Шевек — человек многих талантов — отвечал ей в том же духе. Взрослый разговор шел вяло и с перерывами. Бедапу это не мешало, он уже давно усвоил, что Шевека надо либо принимать со всеми его сложностями, либо не принимать вообще. Самой молчаливой из них всех была Садик.
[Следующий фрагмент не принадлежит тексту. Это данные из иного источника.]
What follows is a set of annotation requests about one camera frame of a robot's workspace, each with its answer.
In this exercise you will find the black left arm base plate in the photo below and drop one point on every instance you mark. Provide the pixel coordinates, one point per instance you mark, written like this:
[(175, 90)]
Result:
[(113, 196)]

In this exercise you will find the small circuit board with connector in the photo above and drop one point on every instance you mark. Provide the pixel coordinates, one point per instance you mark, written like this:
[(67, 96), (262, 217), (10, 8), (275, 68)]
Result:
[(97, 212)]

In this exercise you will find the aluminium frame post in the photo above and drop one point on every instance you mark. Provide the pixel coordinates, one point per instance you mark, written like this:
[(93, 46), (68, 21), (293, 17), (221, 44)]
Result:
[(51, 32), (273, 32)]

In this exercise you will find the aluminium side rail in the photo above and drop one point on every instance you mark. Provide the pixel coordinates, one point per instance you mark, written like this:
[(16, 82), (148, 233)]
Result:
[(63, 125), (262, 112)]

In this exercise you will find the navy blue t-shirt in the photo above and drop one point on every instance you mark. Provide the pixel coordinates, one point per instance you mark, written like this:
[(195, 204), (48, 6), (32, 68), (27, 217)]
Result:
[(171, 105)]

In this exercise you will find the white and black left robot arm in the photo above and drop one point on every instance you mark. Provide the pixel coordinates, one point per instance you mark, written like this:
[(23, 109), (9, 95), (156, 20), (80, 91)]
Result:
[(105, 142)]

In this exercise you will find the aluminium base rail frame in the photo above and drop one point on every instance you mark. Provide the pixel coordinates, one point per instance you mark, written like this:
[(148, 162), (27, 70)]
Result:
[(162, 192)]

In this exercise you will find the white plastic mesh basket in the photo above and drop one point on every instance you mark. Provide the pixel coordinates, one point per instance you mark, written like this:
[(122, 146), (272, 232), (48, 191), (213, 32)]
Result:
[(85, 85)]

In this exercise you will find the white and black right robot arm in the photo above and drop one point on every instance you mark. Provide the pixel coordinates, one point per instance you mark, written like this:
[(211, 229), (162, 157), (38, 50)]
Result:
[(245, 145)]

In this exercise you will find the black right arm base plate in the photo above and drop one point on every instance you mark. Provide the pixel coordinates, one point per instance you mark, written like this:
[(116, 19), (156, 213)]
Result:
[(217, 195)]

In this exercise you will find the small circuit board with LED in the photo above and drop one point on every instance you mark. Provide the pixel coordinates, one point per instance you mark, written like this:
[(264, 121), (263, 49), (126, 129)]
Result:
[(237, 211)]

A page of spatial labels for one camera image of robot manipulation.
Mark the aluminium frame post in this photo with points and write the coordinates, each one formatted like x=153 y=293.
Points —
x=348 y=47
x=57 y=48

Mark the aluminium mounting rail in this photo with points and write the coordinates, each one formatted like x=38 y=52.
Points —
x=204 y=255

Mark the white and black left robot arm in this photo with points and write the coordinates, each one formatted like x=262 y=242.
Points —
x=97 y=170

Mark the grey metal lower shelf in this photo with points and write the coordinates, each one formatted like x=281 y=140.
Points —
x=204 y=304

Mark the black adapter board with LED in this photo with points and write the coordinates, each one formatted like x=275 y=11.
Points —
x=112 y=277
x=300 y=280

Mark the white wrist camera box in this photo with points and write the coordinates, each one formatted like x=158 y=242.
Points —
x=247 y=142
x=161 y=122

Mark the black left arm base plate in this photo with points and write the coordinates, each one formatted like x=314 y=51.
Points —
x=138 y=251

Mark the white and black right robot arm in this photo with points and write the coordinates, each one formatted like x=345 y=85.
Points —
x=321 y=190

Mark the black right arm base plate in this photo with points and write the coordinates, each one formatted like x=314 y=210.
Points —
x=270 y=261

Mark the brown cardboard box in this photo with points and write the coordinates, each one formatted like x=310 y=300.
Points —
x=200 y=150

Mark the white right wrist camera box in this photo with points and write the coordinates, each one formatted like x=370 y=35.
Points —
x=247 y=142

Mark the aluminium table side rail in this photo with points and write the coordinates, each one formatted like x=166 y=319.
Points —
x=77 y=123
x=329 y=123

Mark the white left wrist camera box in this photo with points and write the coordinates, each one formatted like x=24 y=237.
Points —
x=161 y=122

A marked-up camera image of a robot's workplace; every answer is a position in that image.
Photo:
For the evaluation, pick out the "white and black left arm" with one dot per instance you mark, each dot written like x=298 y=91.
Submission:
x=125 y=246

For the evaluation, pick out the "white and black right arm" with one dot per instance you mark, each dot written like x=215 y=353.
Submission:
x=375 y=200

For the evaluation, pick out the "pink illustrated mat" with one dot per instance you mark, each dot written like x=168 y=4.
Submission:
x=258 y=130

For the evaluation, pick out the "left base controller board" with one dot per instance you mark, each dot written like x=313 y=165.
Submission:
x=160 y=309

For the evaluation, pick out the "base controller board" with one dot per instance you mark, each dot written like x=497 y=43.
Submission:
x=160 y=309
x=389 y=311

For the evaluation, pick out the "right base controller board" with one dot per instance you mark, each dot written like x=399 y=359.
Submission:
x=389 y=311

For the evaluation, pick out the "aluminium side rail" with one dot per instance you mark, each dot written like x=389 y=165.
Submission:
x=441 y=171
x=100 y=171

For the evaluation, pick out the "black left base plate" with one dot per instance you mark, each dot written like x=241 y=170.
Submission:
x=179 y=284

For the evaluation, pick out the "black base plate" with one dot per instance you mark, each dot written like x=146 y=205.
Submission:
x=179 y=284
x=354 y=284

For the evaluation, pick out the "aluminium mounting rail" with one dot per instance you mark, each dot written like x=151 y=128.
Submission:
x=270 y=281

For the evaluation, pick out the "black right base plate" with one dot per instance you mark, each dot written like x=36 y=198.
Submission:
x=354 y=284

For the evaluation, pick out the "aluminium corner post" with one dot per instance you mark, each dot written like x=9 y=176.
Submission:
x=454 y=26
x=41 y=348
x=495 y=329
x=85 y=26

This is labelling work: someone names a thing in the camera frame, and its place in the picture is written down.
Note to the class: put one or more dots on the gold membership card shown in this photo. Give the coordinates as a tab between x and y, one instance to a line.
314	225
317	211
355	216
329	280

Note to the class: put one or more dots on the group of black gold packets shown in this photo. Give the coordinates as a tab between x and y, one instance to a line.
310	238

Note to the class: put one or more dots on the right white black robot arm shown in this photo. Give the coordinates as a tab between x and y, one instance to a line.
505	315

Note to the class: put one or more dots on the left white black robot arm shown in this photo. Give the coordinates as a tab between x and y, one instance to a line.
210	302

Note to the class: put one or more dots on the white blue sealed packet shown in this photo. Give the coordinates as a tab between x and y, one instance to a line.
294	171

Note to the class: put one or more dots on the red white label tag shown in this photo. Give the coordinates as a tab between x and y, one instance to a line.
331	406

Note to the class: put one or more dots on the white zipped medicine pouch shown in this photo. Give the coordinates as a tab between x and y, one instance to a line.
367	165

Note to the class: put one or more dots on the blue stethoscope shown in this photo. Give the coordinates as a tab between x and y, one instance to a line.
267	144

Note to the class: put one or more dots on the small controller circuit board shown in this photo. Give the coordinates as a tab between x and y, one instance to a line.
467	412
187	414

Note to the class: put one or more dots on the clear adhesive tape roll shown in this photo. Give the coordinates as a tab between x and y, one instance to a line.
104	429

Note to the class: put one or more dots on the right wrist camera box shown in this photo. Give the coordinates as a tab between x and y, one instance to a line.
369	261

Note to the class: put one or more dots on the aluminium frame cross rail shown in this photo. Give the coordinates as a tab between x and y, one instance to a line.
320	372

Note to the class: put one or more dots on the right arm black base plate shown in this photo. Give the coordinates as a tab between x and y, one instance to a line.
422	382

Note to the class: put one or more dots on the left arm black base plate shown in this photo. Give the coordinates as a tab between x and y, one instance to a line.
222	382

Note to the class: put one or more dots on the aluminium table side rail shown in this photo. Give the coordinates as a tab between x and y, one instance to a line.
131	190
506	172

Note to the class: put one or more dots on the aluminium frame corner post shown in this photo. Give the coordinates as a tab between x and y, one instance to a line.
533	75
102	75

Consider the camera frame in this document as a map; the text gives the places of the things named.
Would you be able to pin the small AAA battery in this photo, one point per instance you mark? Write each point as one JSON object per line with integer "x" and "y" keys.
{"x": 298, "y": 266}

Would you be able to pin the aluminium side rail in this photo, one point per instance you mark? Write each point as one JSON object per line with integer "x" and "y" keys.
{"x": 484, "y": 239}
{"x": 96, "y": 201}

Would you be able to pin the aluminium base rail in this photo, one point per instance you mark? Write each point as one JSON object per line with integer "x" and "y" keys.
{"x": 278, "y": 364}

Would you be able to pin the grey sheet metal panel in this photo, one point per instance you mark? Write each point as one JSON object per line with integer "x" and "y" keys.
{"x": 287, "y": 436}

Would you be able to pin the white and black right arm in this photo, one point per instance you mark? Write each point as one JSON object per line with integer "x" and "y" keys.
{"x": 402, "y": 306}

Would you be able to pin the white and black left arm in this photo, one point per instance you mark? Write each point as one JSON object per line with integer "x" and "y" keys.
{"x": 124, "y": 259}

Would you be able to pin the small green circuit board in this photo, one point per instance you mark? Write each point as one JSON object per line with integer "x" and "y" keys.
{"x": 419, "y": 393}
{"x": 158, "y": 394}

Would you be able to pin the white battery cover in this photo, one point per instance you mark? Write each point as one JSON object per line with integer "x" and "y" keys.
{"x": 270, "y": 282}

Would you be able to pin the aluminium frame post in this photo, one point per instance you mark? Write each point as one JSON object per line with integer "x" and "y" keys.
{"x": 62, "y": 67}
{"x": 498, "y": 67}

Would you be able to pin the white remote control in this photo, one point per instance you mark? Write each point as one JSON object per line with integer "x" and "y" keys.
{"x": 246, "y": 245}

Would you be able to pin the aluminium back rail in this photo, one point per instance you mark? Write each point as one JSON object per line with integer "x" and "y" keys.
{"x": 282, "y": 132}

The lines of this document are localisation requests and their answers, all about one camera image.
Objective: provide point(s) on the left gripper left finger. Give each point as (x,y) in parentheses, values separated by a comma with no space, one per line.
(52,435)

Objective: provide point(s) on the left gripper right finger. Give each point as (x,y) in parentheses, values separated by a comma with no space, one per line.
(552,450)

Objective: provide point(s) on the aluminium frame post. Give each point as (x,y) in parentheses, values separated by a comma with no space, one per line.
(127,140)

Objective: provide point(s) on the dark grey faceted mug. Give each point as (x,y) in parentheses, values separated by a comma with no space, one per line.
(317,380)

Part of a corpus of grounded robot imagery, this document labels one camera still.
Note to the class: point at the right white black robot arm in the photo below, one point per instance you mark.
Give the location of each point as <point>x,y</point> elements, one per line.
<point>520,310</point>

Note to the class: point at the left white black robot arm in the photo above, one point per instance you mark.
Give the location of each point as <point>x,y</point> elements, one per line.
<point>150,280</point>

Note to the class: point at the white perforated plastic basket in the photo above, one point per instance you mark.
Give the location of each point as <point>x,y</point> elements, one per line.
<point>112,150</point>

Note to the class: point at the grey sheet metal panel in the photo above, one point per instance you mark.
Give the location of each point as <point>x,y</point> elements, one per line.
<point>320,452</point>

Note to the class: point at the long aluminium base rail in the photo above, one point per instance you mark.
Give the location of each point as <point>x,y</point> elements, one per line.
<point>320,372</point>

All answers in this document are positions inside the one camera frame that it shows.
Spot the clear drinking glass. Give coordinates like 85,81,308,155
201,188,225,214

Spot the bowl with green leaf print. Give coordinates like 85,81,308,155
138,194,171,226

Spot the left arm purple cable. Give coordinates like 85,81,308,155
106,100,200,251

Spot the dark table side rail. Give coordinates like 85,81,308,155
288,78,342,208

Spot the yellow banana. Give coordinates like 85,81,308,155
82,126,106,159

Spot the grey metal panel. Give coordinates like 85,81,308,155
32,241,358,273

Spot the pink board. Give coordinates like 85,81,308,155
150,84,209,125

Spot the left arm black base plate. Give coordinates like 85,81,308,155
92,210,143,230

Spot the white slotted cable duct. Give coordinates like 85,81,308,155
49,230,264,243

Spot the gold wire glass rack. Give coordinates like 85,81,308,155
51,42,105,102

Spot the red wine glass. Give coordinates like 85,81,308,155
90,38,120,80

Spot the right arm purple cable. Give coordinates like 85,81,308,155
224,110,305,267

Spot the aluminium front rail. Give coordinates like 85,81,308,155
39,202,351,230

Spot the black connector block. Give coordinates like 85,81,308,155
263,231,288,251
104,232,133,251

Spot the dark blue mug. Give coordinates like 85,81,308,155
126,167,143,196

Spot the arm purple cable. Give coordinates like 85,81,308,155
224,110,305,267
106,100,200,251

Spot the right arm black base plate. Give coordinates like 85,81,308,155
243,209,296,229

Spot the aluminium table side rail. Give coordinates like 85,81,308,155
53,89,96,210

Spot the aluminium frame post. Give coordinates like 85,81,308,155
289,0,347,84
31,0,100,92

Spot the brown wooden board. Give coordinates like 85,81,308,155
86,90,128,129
После обеда Бедап еще около часа посидел с ними в приятной, просторной комнате отдыха барака, а когда собрался уходить, предложил проводить Садик в ее школьное общежитие, так как это было ему по пути. Тут что-то произошло, какое-то событие или сигнал, заметные только членам семьи; он понял только, что Шевек, без суеты и разговоров, собрался идти с ними. Таквер должна была кормить Пилун, которая вопила все громче. Она поцеловала Бедапа, и он с Шевеком отправились провожать Садик, разговаривая по дороге. Они так увлеклись разговором, что прошли мимо учебного центра, а Садик остановилась у входа в общежитие. Они повернули обратно. Садик все еще неподвижно стояла перед входом в слабом свете уличного фонаря, прямая и хрупкая, с застывшим лицом. Шевек секунду стоял так же неподвижно, потом подошел к ней.
— Что случилось, Садик?
Девочка сказала:
— Шевек, можно, я сегодня останусь ночевать в комнате?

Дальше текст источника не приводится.